Par conséquent, que se passerait-il si, au vu de l'impossibilité pour les candidats de faire campagne, au vu de la probable aggravation de la crise sanitaire, le scénario des municipales devait se reproduire?

"Cinq mois, c'est long. Il sera toujours temps, s'il devait y avoir un problème lié au Covid-19, de reporter les élections comme ce fut le cas en mars", nous explique l'entourage du ministre de l'Intérieur.

Si le gouvernement prenait à nouveau la décision de reporter le scrutin pour des raisons sanitaires moins de six semaines avant son déroulement, rien ne l'empêcherait de solliciter les parlementaires pour valider l'initiative.

Inquiétudes

Cette temporalité n'empêche pas certains élus de se montrer inquiets, à l'instar des sept présidents de conseil départemental qui demandent d'ores et déjà le report de leur élection. Quatre d'entre eux viennent du Grand-Est, l'une des régions les plus touchées par le coronavirus au printemps. "Chacun a en mémoire le déroulement chaotique des élections municipales", peut-on lire.

"À l’évidence, le scénario risque de se répéter, s’agissant des élections départementales de mars prochain, rendant impossible la tenue d’un débat démocratique digne de notre république (échange sur le terrain, réunions publiques), sans même parler de la tenue des bureaux de vote proprement dits", poursuit le texte.

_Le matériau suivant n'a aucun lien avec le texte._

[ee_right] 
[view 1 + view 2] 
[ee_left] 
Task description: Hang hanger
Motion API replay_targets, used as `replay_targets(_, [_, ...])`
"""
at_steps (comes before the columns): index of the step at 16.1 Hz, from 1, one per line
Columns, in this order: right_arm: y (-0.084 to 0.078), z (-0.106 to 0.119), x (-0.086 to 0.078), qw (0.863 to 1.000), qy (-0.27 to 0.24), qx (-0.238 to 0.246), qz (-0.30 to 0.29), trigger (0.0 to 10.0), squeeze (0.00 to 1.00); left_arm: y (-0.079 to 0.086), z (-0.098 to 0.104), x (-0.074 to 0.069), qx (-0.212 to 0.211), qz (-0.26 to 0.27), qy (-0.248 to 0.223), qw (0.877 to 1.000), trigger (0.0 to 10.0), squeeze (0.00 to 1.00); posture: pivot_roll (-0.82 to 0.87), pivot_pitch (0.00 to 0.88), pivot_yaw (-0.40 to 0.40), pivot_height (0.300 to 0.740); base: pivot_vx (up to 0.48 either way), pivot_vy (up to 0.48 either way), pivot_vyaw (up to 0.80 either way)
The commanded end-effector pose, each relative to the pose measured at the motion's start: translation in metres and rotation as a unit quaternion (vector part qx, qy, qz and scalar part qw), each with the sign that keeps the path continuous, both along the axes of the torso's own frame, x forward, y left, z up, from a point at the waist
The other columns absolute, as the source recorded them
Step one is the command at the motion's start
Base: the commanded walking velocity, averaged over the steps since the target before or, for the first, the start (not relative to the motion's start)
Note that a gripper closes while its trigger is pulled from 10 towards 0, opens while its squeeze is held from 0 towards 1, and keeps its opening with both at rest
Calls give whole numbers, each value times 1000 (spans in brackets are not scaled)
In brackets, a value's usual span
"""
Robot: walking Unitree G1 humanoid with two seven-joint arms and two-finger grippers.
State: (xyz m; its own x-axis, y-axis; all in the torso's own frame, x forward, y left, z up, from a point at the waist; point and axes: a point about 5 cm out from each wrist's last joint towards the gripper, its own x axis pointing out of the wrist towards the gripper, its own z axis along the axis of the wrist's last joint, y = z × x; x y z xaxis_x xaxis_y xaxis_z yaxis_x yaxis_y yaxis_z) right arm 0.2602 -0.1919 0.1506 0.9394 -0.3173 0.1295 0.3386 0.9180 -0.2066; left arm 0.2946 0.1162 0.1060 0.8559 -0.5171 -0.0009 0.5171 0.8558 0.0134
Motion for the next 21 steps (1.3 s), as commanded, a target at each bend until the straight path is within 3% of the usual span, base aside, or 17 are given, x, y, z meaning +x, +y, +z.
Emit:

Cette tenue des bureaux de vote sera en effet différente de celle en vigueur lors des municipales, en raison de la concomitance cette fois-ci de deux élections. "La plupart des salles ne permettent pas de garantir à la fois la tenue des deux élections et un niveau satisfaisant de sécurité sanitaire", estiment ces sept grands élus. Côté Beauvau, on nous l'assure malgré la réponse lapidaire de Gérald Darmanin ce mardi, le report n'a pas été - pour l'heure - un sujet de discussion.